Start of Block

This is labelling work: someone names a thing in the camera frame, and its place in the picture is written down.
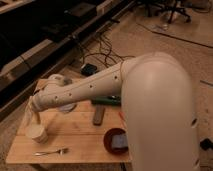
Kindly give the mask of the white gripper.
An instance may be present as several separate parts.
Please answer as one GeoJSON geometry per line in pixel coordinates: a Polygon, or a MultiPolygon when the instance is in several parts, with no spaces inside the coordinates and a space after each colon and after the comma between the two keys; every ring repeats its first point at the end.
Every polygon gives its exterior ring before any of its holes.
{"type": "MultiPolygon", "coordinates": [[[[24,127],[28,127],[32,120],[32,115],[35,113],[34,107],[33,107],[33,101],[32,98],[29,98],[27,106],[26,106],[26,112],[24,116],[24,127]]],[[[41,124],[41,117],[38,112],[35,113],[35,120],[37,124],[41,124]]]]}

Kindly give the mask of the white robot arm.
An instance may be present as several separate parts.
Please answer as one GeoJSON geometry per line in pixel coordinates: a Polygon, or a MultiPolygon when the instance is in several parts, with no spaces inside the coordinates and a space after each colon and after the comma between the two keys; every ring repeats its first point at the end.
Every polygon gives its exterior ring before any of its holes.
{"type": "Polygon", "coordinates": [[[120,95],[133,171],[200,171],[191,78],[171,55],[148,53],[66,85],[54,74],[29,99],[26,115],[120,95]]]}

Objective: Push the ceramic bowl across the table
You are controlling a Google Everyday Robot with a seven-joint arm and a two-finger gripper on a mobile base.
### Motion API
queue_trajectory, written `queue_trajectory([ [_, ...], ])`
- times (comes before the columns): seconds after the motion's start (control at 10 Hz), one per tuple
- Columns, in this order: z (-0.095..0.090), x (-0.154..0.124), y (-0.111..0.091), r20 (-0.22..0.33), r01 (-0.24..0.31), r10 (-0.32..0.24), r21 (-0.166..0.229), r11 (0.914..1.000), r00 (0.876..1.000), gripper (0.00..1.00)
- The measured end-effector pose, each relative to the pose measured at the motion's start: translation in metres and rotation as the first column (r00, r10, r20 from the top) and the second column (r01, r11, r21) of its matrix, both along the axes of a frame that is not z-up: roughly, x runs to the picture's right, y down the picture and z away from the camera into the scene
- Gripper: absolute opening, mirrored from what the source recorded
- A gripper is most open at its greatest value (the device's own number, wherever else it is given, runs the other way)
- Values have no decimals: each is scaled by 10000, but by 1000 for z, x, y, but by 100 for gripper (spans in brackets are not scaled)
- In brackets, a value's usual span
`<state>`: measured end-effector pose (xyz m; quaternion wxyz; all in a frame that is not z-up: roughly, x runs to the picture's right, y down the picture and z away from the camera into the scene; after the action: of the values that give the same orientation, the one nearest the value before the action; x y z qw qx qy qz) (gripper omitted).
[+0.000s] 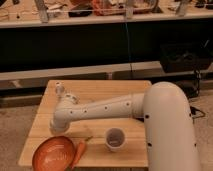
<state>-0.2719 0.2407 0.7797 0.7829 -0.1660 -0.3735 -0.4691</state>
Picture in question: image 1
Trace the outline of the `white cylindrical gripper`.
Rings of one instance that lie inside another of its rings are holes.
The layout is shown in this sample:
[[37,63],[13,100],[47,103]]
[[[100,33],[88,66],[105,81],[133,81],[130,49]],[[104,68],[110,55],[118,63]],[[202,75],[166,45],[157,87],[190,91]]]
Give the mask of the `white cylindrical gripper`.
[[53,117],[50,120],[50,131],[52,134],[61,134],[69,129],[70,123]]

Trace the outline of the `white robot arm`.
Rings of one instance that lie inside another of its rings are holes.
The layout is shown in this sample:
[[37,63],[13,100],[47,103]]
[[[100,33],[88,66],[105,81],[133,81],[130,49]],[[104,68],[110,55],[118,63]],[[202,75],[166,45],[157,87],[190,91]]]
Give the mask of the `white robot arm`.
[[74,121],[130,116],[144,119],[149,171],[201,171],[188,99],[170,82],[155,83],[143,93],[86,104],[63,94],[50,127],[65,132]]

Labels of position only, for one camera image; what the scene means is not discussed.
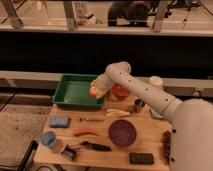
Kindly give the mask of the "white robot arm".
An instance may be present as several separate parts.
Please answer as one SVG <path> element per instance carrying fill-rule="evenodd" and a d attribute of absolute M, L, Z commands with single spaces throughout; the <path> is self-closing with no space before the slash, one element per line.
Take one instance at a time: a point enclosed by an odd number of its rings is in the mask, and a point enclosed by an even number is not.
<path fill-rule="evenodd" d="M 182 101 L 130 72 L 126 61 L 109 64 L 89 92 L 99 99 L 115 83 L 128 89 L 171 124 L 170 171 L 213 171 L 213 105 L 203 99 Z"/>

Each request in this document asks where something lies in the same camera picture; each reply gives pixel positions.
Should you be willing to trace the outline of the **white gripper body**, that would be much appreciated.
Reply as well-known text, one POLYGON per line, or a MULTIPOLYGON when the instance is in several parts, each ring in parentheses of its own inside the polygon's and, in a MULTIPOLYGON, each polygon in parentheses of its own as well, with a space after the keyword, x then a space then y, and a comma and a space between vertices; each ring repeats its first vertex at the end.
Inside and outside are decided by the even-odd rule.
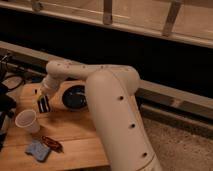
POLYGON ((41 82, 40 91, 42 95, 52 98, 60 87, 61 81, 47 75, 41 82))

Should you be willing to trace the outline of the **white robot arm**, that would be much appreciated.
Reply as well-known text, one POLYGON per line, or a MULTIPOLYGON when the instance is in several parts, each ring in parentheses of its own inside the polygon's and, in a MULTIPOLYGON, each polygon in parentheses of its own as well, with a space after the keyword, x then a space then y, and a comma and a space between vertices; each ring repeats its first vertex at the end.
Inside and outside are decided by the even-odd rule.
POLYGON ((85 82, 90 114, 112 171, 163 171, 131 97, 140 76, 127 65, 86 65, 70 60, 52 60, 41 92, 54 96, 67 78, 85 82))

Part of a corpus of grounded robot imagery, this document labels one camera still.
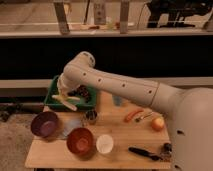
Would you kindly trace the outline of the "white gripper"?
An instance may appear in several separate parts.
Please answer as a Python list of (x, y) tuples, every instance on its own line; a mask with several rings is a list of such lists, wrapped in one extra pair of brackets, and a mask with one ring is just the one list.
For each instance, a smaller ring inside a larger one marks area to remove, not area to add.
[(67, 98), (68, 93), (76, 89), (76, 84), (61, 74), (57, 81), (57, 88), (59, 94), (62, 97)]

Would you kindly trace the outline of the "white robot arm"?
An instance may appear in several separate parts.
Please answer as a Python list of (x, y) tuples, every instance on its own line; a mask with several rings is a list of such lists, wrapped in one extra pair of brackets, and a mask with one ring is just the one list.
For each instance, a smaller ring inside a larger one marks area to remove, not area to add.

End of Block

EXERCISE AIM >> A complete answer gives every line of the records holding "that".

WRITTEN ANSWER >>
- The measured end-effector pose, each relative to the pose measured at the motion's start: translation in metres and rotation as the first column (r00, r10, r20 from the top) and the second column (r01, r11, r21) of its matrix, both along the axes of a frame that is not z-up: roughly, x runs to the picture's right, y down the picture and z away from the camera into the scene
`<state>`: measured end-effector pose (xyz m; quaternion wxyz; all in a frame that is not z-up: roughly, x runs to the picture's right, y down the picture and z away from the camera into the scene; after the action: of the values that give the same orientation, the one nearest the value before the action; x y z qw qx qy qz) (gripper omitted).
Rings of one instance that lie inside another of its rings are holes.
Rings of one instance that lie inside another of its rings are holes.
Should you be willing to trace the outline of the **white gripper body**, that would be much appreciated.
Should you be willing to trace the outline of the **white robot arm**, that would be much appreciated.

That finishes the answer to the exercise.